* Work required
This exercise requires an exact output of the listing, images omitted.

[Start of Attachment]

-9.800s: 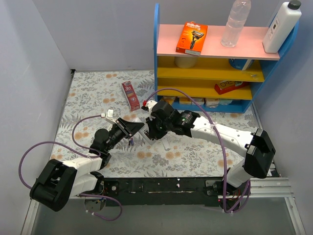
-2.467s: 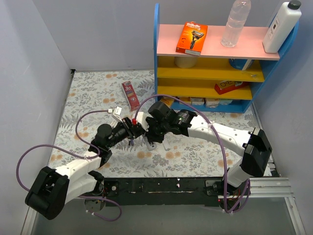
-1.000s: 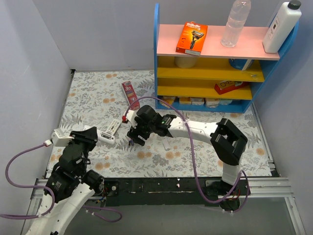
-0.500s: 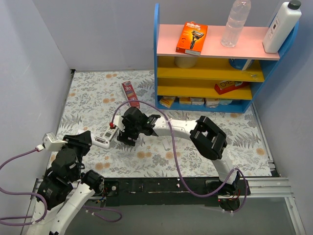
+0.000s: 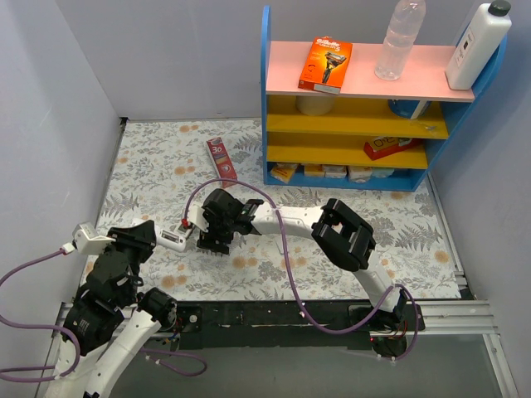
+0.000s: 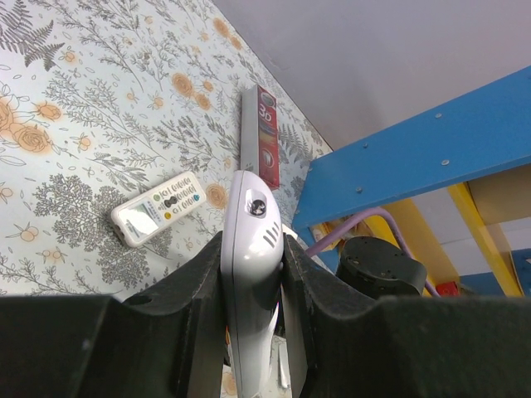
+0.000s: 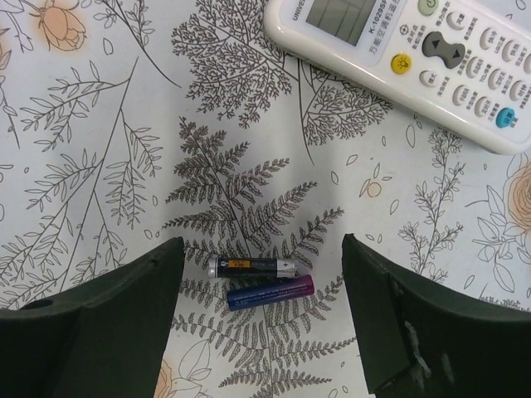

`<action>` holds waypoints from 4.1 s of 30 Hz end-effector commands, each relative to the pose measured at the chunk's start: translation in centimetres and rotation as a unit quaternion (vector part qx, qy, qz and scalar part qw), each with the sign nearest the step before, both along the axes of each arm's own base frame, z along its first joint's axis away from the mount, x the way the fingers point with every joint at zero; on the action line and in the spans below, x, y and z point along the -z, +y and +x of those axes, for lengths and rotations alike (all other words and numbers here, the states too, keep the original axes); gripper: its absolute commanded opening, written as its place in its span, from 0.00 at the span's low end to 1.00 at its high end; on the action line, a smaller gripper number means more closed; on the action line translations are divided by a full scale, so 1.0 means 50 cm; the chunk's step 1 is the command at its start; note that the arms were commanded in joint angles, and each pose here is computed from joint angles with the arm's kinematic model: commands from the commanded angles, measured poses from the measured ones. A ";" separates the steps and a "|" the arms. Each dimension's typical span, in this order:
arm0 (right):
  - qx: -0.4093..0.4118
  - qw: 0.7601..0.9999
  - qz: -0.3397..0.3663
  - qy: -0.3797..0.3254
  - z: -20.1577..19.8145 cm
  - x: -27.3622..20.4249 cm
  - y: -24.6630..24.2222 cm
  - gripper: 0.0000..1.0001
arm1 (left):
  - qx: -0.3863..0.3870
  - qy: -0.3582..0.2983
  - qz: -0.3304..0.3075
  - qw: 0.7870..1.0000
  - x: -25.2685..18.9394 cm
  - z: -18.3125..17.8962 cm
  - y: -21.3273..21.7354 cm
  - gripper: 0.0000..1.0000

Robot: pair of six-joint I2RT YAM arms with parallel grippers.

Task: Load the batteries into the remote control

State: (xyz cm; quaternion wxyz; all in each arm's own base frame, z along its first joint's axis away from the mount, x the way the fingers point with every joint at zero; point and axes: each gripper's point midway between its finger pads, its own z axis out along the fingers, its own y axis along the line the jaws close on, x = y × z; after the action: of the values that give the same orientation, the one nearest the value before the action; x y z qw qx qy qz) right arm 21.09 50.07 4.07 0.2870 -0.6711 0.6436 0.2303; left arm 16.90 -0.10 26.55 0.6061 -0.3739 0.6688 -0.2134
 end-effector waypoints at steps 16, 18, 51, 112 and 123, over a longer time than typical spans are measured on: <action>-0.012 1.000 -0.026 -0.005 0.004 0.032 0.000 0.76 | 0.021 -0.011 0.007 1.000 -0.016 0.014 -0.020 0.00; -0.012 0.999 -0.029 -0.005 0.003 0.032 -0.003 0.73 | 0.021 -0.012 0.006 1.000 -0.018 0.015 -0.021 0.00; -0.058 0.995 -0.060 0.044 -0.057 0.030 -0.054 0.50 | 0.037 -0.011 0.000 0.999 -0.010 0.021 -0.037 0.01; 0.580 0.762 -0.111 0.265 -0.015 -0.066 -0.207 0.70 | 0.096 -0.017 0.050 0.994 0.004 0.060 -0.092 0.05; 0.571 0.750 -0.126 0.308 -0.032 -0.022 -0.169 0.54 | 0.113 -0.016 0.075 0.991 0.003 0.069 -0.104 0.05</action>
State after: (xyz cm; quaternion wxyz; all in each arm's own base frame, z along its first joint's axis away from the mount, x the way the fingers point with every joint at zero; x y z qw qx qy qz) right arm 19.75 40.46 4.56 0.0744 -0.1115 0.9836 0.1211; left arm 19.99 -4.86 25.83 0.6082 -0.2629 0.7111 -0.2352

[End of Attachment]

* Answer box
-9.800s: 
-2.467s: 
-1.000s: 
-0.500s: 
+0.000s: 
+0.000s: 
+0.000s: 

`<action>` holds waypoints from 4.1 s of 30 Hz end-effector commands, each relative to the pose measured at the chunk's start: translation in centimetres and rotation as a unit quaternion (vector part qx, qy, qz and scalar part qw), each with the sign nearest the step before, both along the axes of each arm's own base frame, z along its first joint's axis away from the mount, x the way the fingers point with every joint at zero; on the action line and in the spans below, x, y and z point along the -z, +y and +x of those axes, for lengths and rotations alike (all other words and numbers here, the states too, keep the original axes); gripper: its absolute commanded opening, written as its place in its span, from 0.00 at the span's low end to 1.00 at its high end; on the action line, a smaller gripper number means more closed; on the action line translations are divided by a full scale, so 1.0 means 50 cm; the chunk's step 1 is the command at its start; note that the arms were commanded in joint angles, and each pose here is computed from joint angles with the arm's kinematic model: commands from the commanded angles, measured poses from the measured ones. A ";" separates the steps and a "|" the arms. Each dimension's typical span, in this order:
arm0 (right):
  - qx: -0.4093..0.4118
  - qw: 0.7601..0.9999
  - qz: -0.3397..0.3663
  - qy: -0.3797..0.3254
  - z: -20.1577..19.8145 cm
  - x: -27.3622..20.4249 cm
  - y: -24.6630..24.2222 cm
  - gripper: 0.0000..1.0001
arm1 (left):
  - qx: -0.3863..0.3870
  - qy: -0.3582..0.2983
  - qz: -0.3304..0.3075
  - qw: 0.7870..1.0000
  - x: -25.2685..18.9394 cm
  - z: -18.3125..17.8962 cm
  - y: -21.3273..21.7354 cm
  - gripper: 0.0000..1.0000

Robot: pair of six-joint I2RT YAM arms with parallel grippers.

Task: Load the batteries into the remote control

State: (xyz cm; quaternion wxyz; all in each arm's own base frame, z along its first joint's axis away from the mount, x the way the fingers point with every joint at zero; point and axes: each gripper's point midway between its finger pads, its own z axis out along the fingers, its own y axis along the line the jaws close on, x = y × z; after the action: of the values that give the same orientation, the one nearest the value before the action; x y z qw qx qy qz) right arm 21.09 50.07 4.07 0.2870 -0.6711 0.6436 0.2303; left arm 16.90 -0.10 26.55 0.6061 -0.3739 0.6688 -0.2134
 end-effector waypoints at steps 16, 18, 51, 112 and 123, over a longer time than typical spans are measured on: <action>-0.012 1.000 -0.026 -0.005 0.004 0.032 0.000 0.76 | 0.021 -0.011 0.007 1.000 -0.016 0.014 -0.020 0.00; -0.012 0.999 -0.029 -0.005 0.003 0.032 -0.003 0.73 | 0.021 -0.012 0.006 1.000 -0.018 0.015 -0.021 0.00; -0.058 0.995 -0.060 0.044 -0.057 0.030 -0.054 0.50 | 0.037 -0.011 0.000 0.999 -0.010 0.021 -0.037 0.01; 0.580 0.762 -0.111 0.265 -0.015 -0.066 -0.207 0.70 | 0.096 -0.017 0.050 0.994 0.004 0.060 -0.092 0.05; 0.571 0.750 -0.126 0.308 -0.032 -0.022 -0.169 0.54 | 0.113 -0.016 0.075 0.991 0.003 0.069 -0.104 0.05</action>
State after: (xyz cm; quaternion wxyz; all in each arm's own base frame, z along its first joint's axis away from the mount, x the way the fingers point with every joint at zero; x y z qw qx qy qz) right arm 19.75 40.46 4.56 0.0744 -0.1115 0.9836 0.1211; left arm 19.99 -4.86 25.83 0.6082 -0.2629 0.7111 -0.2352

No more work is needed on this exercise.